BRIEF: Somewhere below, one line contains "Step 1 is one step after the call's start" and a later line contains "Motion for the". Output those two lines and everything between them exactly, and nothing else.

DATA BELOW:
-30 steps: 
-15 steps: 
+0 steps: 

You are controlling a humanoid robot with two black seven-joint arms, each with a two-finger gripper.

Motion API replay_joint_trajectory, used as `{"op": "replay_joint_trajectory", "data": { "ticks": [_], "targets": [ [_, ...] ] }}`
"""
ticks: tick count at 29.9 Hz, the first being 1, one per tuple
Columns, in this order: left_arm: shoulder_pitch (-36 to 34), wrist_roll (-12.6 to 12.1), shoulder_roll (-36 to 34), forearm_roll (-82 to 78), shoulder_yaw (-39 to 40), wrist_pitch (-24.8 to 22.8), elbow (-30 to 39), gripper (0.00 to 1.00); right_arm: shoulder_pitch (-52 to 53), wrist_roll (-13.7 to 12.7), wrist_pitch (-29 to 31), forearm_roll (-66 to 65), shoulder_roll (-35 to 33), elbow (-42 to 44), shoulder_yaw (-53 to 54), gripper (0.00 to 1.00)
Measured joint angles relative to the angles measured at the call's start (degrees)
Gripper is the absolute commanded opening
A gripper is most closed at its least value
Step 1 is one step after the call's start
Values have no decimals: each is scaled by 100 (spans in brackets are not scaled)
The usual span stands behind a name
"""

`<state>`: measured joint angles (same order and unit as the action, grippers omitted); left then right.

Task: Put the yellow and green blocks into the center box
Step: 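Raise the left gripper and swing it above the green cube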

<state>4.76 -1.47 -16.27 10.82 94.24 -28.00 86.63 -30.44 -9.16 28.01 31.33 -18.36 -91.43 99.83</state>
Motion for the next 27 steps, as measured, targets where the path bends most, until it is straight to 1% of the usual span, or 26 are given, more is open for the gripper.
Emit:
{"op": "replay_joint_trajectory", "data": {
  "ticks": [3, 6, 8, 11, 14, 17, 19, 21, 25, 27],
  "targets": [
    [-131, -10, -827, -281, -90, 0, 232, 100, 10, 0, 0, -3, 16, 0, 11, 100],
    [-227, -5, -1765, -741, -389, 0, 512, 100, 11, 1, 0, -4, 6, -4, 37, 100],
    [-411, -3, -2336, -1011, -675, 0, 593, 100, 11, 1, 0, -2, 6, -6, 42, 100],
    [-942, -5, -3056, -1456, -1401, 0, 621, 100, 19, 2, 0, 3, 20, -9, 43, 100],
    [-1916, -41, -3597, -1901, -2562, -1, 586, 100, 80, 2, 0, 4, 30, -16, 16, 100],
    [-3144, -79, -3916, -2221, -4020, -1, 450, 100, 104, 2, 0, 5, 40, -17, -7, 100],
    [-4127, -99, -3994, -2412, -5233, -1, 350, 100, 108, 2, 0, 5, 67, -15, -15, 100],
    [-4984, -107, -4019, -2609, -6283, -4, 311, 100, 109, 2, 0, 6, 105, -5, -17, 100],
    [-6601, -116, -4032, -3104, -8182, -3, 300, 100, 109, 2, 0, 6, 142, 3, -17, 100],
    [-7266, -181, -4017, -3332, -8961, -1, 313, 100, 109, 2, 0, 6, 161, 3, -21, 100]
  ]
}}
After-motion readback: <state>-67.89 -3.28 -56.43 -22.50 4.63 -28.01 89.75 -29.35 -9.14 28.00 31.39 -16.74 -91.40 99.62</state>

YOUR RESPONSE:
Step 1 is one step after the call's start
Values have no decimals: each is scaled by 100 (spans in brackets are not scaled)
The usual span stands behind a name
"""

`<state>`: measured joint angles (same order and unit as the action, grippers omitted); left then right.

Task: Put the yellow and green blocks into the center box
Step: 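Raise the left gripper and swing it above the green cube
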
<state>4.76 -1.47 -16.27 10.82 94.24 -28.00 86.63 -30.44 -9.16 28.01 31.33 -18.36 -91.43 99.83</state>
Motion for the next 27 steps, as measured, targets where the path bends most, until it is straight to 1% of the usual span, or 26 are given, more is open for the gripper.

This finishes the answer.